Having someone to talk to is extremely important in these mad times we’re living, and I like the benefits that can come out of it if we only choose to look on the bright side.

Since the lockdown, we all kind of set some sort of expectations in our minds. It is natural to picture yourself doing specific activities with your close ones and imagining how your life will unfold during the lockdown.

But it is crucial to express your expectations with your close ones if you want to meet them. You can even start making plans for each day – game night, date night, movie marathon, starting a new hobby together. 

In other words, improving your relations means being open with them, especially when it comes to your feelings and expectations.

Intimacy and Personal Space are Crucial

While no one wants to feel lonely in a crowded room, no one wants to feel with no intimacy in a spacy house. This lockdown is already trying us in many ways, and from our desire to not feel lonely and to spend time together, we can easily break someone’s intimacy.

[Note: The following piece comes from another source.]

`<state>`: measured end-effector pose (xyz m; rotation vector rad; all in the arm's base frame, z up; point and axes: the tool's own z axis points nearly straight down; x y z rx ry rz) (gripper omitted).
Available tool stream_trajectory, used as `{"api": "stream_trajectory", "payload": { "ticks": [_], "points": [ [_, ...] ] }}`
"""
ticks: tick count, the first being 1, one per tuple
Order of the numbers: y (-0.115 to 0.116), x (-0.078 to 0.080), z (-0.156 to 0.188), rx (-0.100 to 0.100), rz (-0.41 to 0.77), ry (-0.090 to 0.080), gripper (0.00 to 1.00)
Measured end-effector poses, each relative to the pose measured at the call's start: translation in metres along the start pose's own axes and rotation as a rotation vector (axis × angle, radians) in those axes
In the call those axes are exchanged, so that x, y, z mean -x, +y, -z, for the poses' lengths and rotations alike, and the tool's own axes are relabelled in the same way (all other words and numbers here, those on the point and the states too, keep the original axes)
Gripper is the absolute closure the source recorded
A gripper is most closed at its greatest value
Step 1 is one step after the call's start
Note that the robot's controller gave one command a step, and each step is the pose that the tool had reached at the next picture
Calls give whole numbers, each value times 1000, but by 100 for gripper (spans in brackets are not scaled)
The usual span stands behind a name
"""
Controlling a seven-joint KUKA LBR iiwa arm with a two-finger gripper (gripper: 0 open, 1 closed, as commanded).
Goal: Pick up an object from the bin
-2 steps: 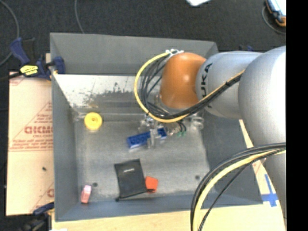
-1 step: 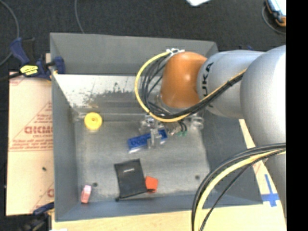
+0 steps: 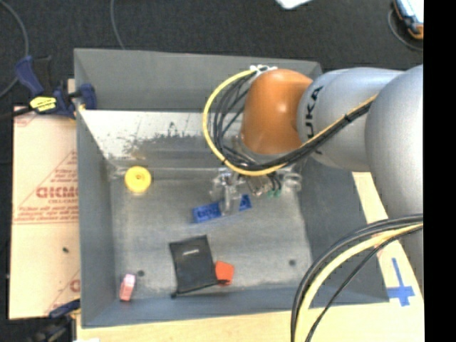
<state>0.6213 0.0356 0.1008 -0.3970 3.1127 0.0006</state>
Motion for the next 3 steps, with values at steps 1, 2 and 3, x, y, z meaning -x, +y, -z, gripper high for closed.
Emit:
{"api": "stream_trajectory", "payload": {
  "ticks": [1, 2, 3],
  "points": [
    [0, 1, 18, -1, 0, -3, 100],
    [0, 0, 34, 0, 0, 0, 100],
    [0, 0, 53, 0, -1, 1, 100]
  ]
}}
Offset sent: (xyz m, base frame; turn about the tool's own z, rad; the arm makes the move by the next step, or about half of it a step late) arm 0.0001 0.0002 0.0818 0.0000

Even though we need to stay connected, we need to respect, now more than ever, the other’s personal space. I mean, spending time together is easy, but respecting privacy is hard, especially when you have the opposite needs. 

But because it is harder to have some time only for yourself because everyone is at home as there’s nowhere else to go, intimacy has priority. Sometimes we don’t want to talk about our feelings, especially not before we understand them, and the other person should respect that.

You see, respecting someone’s personal space and need for intimacy creates another kind of bonding – a really rare one if you ask me.

Do All the Activities You planned to Do Together and Never Had Time for

Regardless of who you’re living with – your family, friends, or lover –  I’m sure that you all have a list, at least in mind, regarding all the changes and cleaning up you wanted to do around the house, but you never had time. 

I know that cleaning up and upgrading the home are not the funniest activities to do with the ones you care about, but this will improve your relations. How – you may wonder? 

Well, think about it. We all have our different cleaning styles and perspectives of what clean means. As well, the way we like to design a house shows more about a person than you think. And instead of judging one’s preferences, try to admire the interindividual differences, try to think about how amazing it is that regardless of your differences, you found common ground where you can love each other.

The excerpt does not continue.